Кабанов. Я, маменька…
Кабанова. Если родительница что когда и обидное, по вашей гордости, скажет, так, я думаю, можно бы перенести! А, как ты думаешь?
Кабанов. Да когда же я, маменька, не переносил от вас?
Кабанова. Мать стара, глупа; ну, а вы, молодые люди, умные, не должны с нас, дураков, и взыскивать.
Кабанов(вздыхая, в сторону). Ах ты, господи. (Матери.) Да смеем ли мы, маменька, подумать!
Кабанова. Ведь от любви родители и строги-то к вам бывают, от любви вас и бранят-то, все думают добру научить. Ну, а это нынче не нравится. И пойдут детки-то по людям славить, что мать ворчунья, что мать проходу не дает, со свету сживает. А сохрани господи, каким-нибудь словом снохе не угодить, ну и пошел разговор, что свекровь заела совсем.

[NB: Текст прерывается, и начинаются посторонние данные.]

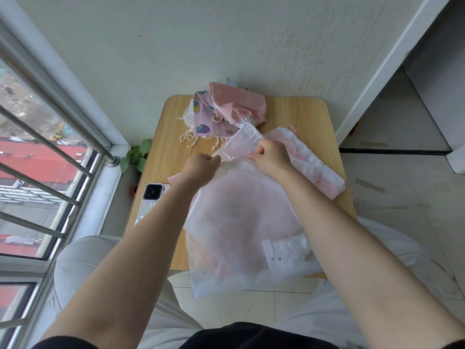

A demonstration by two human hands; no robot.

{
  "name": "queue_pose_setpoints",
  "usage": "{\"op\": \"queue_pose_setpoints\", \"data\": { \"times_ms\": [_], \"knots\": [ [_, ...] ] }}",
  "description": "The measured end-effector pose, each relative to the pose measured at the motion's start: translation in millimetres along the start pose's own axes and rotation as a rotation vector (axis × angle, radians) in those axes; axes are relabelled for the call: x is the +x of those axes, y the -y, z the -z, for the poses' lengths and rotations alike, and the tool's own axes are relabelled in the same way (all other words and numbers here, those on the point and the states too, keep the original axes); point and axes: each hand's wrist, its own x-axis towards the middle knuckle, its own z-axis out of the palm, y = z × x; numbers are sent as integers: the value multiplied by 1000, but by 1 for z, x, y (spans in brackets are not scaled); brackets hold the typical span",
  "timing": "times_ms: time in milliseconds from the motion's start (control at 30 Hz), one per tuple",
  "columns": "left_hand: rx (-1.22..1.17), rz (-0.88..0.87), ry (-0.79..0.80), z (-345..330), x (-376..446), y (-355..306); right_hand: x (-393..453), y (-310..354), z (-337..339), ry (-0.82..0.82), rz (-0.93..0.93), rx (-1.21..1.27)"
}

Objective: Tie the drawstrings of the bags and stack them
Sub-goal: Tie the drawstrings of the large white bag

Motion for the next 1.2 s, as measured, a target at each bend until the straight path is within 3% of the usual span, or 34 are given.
{"op": "queue_pose_setpoints", "data": {
  "times_ms": [100,200,333,533,667,733,867,933,1000,1067,1200],
  "knots": [
    [141,-34,3,3,3,6,3,-1,1,5,-18,-26],
    [137,-68,-51,8,6,5,5,3,1,-14,0,-21],
    [-9,-150,-121,17,9,-7,10,21,15,-91,71,42],
    [-370,-323,-306,33,-3,-46,10,62,34,-240,264,464],
    [-455,-299,-320,28,-12,-33,-1,53,29,-294,373,407],
    [-354,-199,-257,21,-12,-17,-9,45,22,-151,313,328],
    [8,43,1,17,-14,5,-21,28,3,375,190,-85],
    [-1,63,-92,18,-16,5,-28,24,-7,603,152,-236],
    [-23,17,-312,19,-16,3,-33,26,-15,781,123,-383],
    [44,-59,-378,21,-12,2,-34,31,-15,854,80,-451],
    [260,-83,-140,22,7,11,-27,47,7,865,-21,-457]
  ]
}}
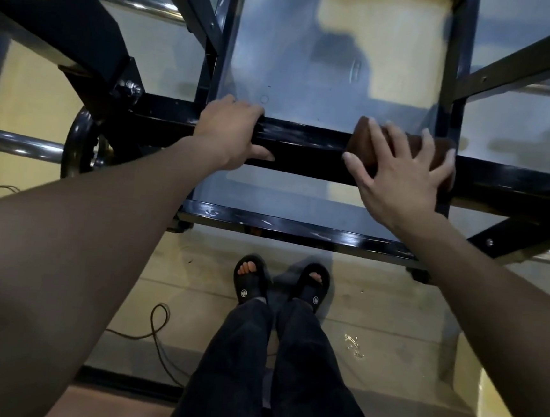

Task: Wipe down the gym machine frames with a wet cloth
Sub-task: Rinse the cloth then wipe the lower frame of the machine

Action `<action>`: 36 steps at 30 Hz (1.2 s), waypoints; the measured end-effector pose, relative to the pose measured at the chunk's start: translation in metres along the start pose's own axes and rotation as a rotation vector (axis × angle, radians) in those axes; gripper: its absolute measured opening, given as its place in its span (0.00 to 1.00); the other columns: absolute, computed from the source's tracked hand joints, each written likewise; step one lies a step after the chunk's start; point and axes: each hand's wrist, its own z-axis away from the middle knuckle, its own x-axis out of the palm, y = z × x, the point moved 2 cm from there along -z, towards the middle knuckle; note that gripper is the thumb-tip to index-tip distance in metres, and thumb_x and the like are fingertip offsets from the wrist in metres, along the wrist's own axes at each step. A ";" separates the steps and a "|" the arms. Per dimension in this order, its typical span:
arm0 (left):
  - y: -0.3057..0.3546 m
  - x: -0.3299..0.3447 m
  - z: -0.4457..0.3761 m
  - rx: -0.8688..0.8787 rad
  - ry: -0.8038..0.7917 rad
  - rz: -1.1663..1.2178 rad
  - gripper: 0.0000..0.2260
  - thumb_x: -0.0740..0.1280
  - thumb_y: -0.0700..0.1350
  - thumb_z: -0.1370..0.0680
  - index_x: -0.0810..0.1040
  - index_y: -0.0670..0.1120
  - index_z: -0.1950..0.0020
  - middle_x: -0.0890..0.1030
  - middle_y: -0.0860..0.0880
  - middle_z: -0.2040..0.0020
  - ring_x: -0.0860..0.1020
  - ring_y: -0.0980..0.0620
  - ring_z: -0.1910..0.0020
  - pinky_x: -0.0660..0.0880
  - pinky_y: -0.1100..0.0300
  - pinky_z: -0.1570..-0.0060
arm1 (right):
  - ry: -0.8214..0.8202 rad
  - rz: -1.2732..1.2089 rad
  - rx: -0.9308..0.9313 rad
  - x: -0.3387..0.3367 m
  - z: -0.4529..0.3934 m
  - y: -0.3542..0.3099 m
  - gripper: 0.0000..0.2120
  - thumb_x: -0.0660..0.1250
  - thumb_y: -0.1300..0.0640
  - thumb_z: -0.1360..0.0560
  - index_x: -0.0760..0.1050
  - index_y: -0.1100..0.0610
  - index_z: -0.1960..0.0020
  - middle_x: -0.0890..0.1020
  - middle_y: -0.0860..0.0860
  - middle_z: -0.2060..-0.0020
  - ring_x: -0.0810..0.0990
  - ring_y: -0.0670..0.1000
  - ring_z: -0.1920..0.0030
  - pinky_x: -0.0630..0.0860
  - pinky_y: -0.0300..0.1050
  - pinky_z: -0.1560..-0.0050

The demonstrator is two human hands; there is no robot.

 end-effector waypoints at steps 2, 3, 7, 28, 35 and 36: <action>0.000 -0.001 0.001 0.001 0.009 0.001 0.35 0.69 0.72 0.30 0.74 0.45 0.37 0.79 0.44 0.45 0.74 0.41 0.44 0.73 0.47 0.48 | 0.015 -0.037 0.056 0.003 0.005 -0.020 0.35 0.37 0.25 0.21 0.48 0.37 0.18 0.58 0.45 0.18 0.50 0.66 0.19 0.42 0.78 0.26; 0.000 -0.001 0.002 0.003 0.012 -0.002 0.35 0.69 0.72 0.29 0.74 0.45 0.37 0.79 0.44 0.44 0.75 0.41 0.44 0.73 0.47 0.48 | 0.021 -0.066 0.073 0.004 0.005 -0.035 0.35 0.37 0.26 0.21 0.49 0.37 0.18 0.58 0.45 0.18 0.50 0.65 0.19 0.41 0.77 0.26; 0.004 -0.003 0.003 -0.005 0.026 0.006 0.26 0.72 0.64 0.25 0.74 0.45 0.39 0.79 0.43 0.44 0.75 0.40 0.43 0.70 0.48 0.50 | 0.026 -0.193 0.029 0.007 -0.003 -0.109 0.31 0.39 0.30 0.19 0.52 0.35 0.18 0.57 0.42 0.18 0.48 0.63 0.18 0.36 0.74 0.26; -0.001 -0.010 0.009 0.064 0.048 0.084 0.12 0.69 0.53 0.23 0.73 0.47 0.47 0.79 0.46 0.53 0.78 0.41 0.51 0.73 0.49 0.51 | 0.063 -0.179 -0.068 0.015 -0.005 -0.152 0.27 0.43 0.36 0.15 0.53 0.38 0.17 0.60 0.44 0.19 0.54 0.60 0.19 0.38 0.71 0.24; -0.060 -0.010 0.014 0.011 0.010 -0.133 0.49 0.73 0.70 0.30 0.57 0.46 0.20 0.66 0.43 0.24 0.62 0.41 0.25 0.56 0.45 0.23 | 0.095 -0.115 0.057 0.016 0.009 -0.073 0.28 0.44 0.35 0.16 0.56 0.40 0.18 0.63 0.44 0.20 0.56 0.59 0.20 0.43 0.72 0.23; -0.071 -0.010 0.015 -0.021 0.004 -0.141 0.49 0.73 0.71 0.31 0.59 0.46 0.21 0.67 0.43 0.26 0.64 0.40 0.26 0.59 0.45 0.25 | 0.092 -0.128 0.102 0.015 0.009 -0.078 0.28 0.44 0.36 0.16 0.56 0.40 0.18 0.62 0.45 0.20 0.55 0.60 0.20 0.42 0.73 0.23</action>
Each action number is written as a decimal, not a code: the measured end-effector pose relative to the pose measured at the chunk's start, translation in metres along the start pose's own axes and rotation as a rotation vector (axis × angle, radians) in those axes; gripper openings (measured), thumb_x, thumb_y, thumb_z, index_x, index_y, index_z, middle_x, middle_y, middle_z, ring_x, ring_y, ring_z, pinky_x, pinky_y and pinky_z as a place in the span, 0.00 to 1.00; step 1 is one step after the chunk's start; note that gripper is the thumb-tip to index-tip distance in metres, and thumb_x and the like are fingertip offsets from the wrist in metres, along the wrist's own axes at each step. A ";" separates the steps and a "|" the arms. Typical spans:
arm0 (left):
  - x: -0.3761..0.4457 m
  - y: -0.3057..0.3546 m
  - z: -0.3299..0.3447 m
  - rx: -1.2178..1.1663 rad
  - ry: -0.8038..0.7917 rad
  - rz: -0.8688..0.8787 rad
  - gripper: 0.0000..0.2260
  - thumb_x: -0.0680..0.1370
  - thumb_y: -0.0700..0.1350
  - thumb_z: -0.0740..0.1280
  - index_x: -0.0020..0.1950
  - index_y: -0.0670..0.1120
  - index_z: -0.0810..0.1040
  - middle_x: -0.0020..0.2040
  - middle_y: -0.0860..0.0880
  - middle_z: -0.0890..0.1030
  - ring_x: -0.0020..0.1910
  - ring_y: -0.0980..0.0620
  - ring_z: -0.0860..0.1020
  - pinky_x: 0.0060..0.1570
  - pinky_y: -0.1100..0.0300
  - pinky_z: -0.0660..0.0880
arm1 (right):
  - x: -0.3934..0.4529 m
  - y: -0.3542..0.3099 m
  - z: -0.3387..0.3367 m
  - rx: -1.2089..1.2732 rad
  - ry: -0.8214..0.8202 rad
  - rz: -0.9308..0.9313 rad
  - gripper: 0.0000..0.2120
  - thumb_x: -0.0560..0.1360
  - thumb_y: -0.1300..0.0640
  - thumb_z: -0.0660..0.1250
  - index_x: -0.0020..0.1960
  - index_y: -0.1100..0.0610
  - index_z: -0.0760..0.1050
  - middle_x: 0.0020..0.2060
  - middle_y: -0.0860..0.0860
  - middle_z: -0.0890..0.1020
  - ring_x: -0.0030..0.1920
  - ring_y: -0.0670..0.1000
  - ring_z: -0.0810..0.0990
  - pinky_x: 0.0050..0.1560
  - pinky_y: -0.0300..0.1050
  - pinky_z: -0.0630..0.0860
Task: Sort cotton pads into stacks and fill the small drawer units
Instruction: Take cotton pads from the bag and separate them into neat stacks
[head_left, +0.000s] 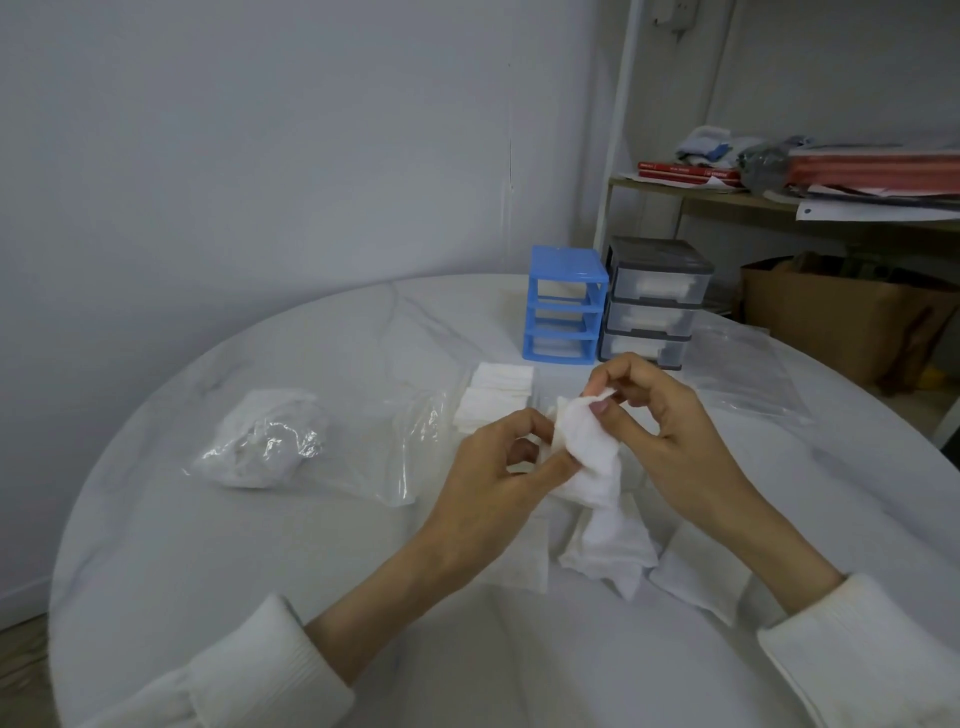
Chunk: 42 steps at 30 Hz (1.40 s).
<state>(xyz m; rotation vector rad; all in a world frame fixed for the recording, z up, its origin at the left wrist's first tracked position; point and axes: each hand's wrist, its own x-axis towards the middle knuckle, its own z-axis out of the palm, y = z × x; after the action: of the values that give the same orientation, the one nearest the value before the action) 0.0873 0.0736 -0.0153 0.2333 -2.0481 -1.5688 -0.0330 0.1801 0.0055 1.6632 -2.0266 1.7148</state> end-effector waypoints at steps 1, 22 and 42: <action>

Кабанов. Нешто, маменька, кто говорит про вас?
Кабанова. Не слыхала, мой друг, не слыхала, лгать не хочу. Уж кабы я слышала, я бы с тобой, мой милый, тогда не так заговорила. (Вздыхает.) Ох, грех тяжкий! Вот долго ли согрешить-то! Разговор близкий сердцу пойдет, ну и согрешишь, рассердишься. Нет, мой друг, говори что хочешь про меня. Никому не закажешь говорить: в глаза не посмеют, так за глаза станут.
Кабанов. Да отсохни язык…
Кабанова. Полно, полно, не божись! Грех! Я уж давно вижу, что тебе жена милее матери. С тех пор как женился, я уж от тебя прежней любви не вижу.
Кабанов. В чем же вы, маменька, это видите?